Reproduce exactly the lines below, from the first through the one containing "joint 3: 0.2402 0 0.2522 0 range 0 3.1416", and nothing more.
═════ Dataset section ═════
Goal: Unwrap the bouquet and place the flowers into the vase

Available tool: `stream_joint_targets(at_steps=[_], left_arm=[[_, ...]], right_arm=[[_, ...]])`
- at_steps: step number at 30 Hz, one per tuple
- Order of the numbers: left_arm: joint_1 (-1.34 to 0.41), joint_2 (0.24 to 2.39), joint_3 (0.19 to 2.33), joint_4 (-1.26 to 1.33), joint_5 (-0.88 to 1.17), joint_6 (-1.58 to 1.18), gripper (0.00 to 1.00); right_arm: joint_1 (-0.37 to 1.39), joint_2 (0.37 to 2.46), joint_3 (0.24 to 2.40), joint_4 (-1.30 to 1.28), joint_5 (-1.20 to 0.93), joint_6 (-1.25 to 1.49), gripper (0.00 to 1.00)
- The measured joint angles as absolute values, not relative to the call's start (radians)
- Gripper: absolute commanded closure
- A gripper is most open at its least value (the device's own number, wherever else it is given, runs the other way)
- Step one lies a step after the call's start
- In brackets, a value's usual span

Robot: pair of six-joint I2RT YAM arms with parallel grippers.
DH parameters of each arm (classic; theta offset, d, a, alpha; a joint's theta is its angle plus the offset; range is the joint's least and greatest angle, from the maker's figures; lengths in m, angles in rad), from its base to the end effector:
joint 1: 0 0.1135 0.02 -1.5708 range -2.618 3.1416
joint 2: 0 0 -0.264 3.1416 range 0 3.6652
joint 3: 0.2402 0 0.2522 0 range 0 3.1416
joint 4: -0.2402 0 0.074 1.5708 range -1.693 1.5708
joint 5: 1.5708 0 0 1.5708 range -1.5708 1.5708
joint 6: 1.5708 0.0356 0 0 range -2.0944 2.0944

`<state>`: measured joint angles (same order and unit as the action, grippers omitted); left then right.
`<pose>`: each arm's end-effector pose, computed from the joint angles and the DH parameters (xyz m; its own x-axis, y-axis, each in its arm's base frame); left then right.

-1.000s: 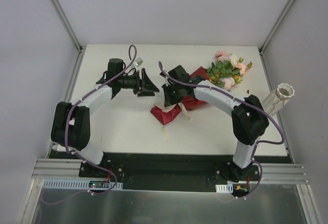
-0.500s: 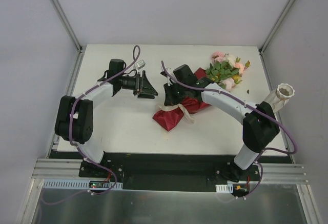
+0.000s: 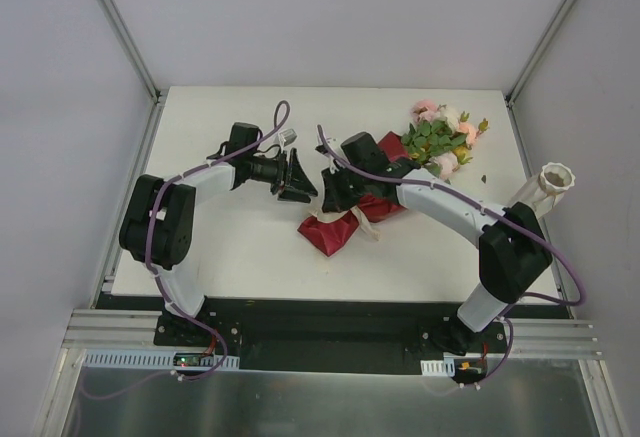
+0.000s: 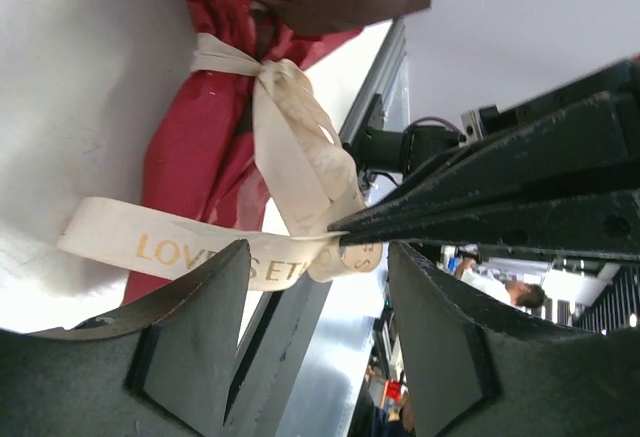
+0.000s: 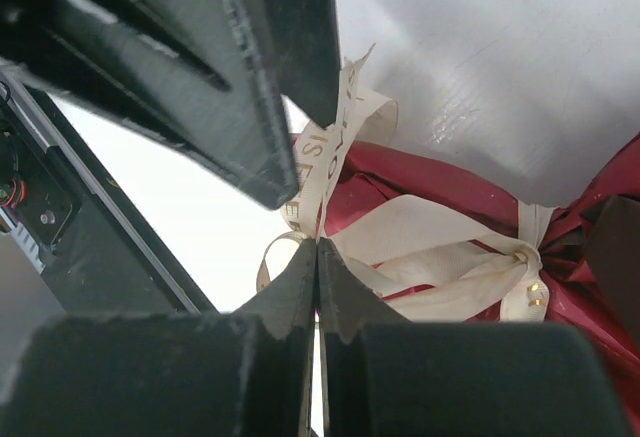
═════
Response below |
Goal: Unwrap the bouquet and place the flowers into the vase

Available tool: `stream_joint_targets(at_steps=[_], left_arm=[[_, ...]], right_arm=[[_, ...]])`
- at_steps: step number at 30 Hz, one per tuple
- Order of the numbers: left_arm: joint_1 (-1.34 to 0.41), joint_2 (0.24 to 2.39), joint_3 (0.19 to 2.33), joint_4 (-1.26 to 1.33), joint_5 (-0.88 to 1.17), joint_6 (-1.58 to 1.18), gripper (0.00 to 1.00); right_arm: joint_1 (-0.37 to 1.39), joint_2 (0.37 to 2.46), joint_3 (0.24 to 2.40), joint_4 (-1.30 to 1.28), joint_5 (-1.20 to 0.93), joint_6 (-1.25 to 1.49), gripper (0.00 to 1.00)
- The measured joint angles as absolute values, not relative to the call's start (radians)
- Gripper: absolute commanded closure
- A gripper is most open at its least value (the device's own number, wherever else it is given, runs the other way)
- Step one lies a step after the call's start
- In brackets, a value's usual span

Robot: pair of six-joint I2RT YAM arms with parallel grippers.
DH parameters of each arm (classic; theta offset, d, a, alpha; a joint's theta is its angle plus the offset; range is the joint's least and greatest angle, from the maker's figures; lengths in m, angles in rad), from its base to the end effector:
joint 1: 0 0.1135 0.02 -1.5708 range -2.618 3.1416
joint 2: 0 0 -0.264 3.1416 range 0 3.6652
joint 3: 0.2402 0 0.2522 0 range 0 3.1416

The answer has been fully written out.